Beatles on a Log – the adult
Ants on a Log
My husband and I both dislike raisins. I wouldn’t pick them out of an appropriate dish, but it’s never going to be an ingredient I choose for myself to eat, and my husband feels the same way.
I really wanted to add peanut butter filled celery sticks to this High Protein Snack Pack, but I knew I did not want to put raisins on them.
Inspiration struck and I decided to top it with blueberries! And Beetles on a Log was born.
It needed some color and I wanted to squeeze in more snacks, so I halved a couples strawberries for each container.

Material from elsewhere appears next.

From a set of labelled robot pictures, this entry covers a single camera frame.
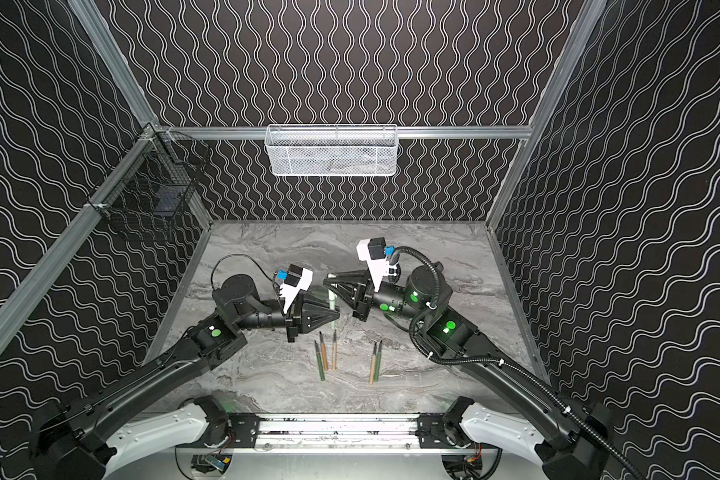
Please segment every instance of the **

They tuck right into the leftover nooks and space, and they provide a naturally sweet flavor for the end of your snack.
If you are Keto, just leave them out our sub with a fruit you feel comfortable eating on your particular Keto journey.



I thought my favorite was going to be the Everything Seasoning hard boiled egg, and even though it was delicious, I really super dug the Turmeric and Curry egg!
Which hard boiled egg seasoning is your favorite?? Tell me in the comments!
THIS HIGH PROTEIN SNACK PACK IS GREAT FOR BREAKFAST TOO! LOOKING FOR MORE LOW CARB BREAKFAST OPTIONS? CHECK THESE OUT!
- High Protein Breakfast Tacos
- Tomato and Yellow Squash Baked Egg Cups
- PB and Banana Grain Free Muffins
- Keto Quiche with a Cauliflower Crust
- Sweet Potato and Kale Breakfast Stir fry
PREPPING HEALTHY SNACK PACKS IS NOT HARD! HERE ARE MORE IDEAS:
- DIY Deli Style Protein Box
- High Protein Snack Boxes that are quick to put together
- Low Carb Snacks on the go
- Clean Eating Protein Packed Bento Boxes
- Fun Snacky Lunch for Grown Ups
- DIY Adult Lunchable
Vanessa at The Cheerful Kitchen
Yields 4 Snack Packs
Love this High Protein Snack Pack? Leave a comment and rating below!
15 minPrep Time
15 minTotal Time
Ingredients
- 8 hard boiled eggs
- 4 sticks of celery
- 4 strawberries
- A handful of blueberries
- 4 Tablespoons all natural peanut butter
- Salt & Pepper
- Turmeric & Yellow Curry Powder
- Everything Spice
- Smoked Paprika
Instructions
- Cut each egg in half.
- Sprinkle all of the hard boiled egg halves with salt, then sprinkle each seasoning on 4 egg halves. That will give you one flavor for each snack pack. Or season however you like! Just make sure to salt everything or it won't taste that great.
- Wash the celery sticks and then cut each in half. Spread about 1/2 tablespoon of peanut butter onto each celery piece. Top with blueberries. Now you have Beetles on a Log!
- Cut the strawberries in half.
- Place 4 egg halves, 2 Beetles on a Log and 4 strawberry halves in each meal prep container.
- Refrigerate up to 5 days.
Notes
1. There are many ways to make hard boiled eggs. To use my way, see the instructions in the post body!
2. These seasonings are just a suggestion of flavors that I like. Use one, all or none of them.
3. If you are Keto, leave out the strawberries or sub with a fruit you feel comfortable with, and alter the blueberry amount to fit your specific Keto needs.